» **Source data**:
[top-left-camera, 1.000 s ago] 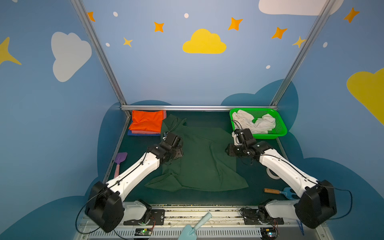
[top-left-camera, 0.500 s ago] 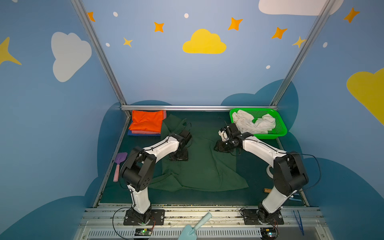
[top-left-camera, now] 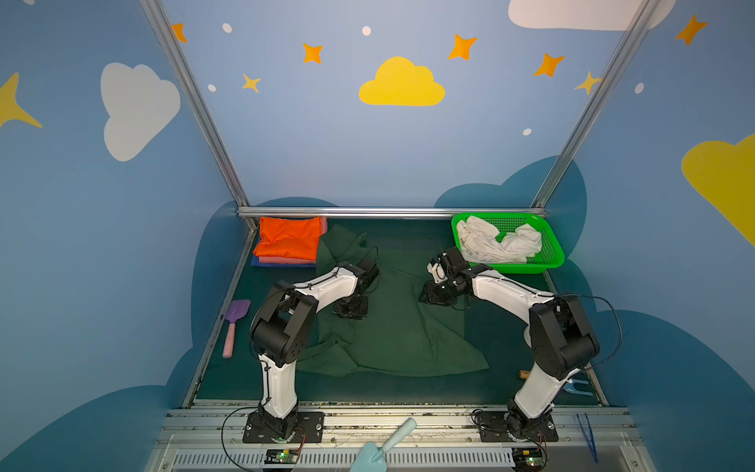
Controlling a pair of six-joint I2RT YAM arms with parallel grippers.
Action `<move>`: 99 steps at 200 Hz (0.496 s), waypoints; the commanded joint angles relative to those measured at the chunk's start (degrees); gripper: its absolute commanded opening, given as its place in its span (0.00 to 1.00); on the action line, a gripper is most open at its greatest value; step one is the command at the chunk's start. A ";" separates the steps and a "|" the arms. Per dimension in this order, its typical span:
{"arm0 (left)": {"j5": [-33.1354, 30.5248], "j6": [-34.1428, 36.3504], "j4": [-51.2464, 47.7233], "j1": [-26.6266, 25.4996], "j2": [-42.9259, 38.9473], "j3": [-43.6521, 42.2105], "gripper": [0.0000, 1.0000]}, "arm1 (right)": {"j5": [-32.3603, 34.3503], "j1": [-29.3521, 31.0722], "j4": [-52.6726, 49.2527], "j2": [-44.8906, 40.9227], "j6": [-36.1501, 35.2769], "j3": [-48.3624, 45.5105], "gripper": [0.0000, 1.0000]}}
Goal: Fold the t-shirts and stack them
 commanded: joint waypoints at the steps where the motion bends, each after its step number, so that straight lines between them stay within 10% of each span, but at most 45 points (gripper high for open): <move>1: -2.83 0.60 -1.41 0.57 -0.12 0.06 0.19 | 0.54 0.32 0.87 1.13 0.56 -1.13 0.41; 21: -3.06 0.29 -0.66 0.75 -1.86 -0.77 0.05 | 0.54 0.33 2.23 0.84 0.99 -2.57 0.40; 99: -6.81 -2.22 -0.03 9.66 -24.14 -9.09 0.05 | 3.31 0.36 3.06 2.74 3.29 -8.66 0.38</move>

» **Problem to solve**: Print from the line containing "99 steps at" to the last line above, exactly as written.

» **Reply to the exercise**:
Action `<move>`: 99 steps at 200 Hz (0.496 s), waypoints; the commanded joint angles relative to those measured at the chunk's start (degrees); gripper: its absolute commanded opening, given as its place in its span (0.00 to 1.00); on the action line, a gripper is most open at its greatest value; step one is the command at the chunk's start. A ";" separates the steps and a "|" the arms. Per dimension in this order, its typical span:
{"arm0 (left)": {"j5": [-33.1354, 30.5248], "j6": [-34.1428, 36.3504], "j4": [-51.2464, 47.7233], "j1": [-26.6266, 25.4996], "j2": [-42.9259, 38.9473], "j3": [-43.6521, 42.2105], "gripper": [0.0000, 1.0000]}, "arm1 (right)": {"j5": [-32.3603, 34.3503], "j1": [-29.3521, 31.0722], "j4": [-52.6726, 49.2527], "j2": [-44.8906, 40.9227], "j6": [-36.1501, 35.2769], "j3": [-48.3624, 45.5105], "gripper": [0.0000, 1.0000]}}
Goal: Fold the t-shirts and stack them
 commanded: joint waypoints at the steps where the motion bends, each after its step number, so that straight lines between them stay within 10% of each span, but at most 45 points (gripper high for open): <move>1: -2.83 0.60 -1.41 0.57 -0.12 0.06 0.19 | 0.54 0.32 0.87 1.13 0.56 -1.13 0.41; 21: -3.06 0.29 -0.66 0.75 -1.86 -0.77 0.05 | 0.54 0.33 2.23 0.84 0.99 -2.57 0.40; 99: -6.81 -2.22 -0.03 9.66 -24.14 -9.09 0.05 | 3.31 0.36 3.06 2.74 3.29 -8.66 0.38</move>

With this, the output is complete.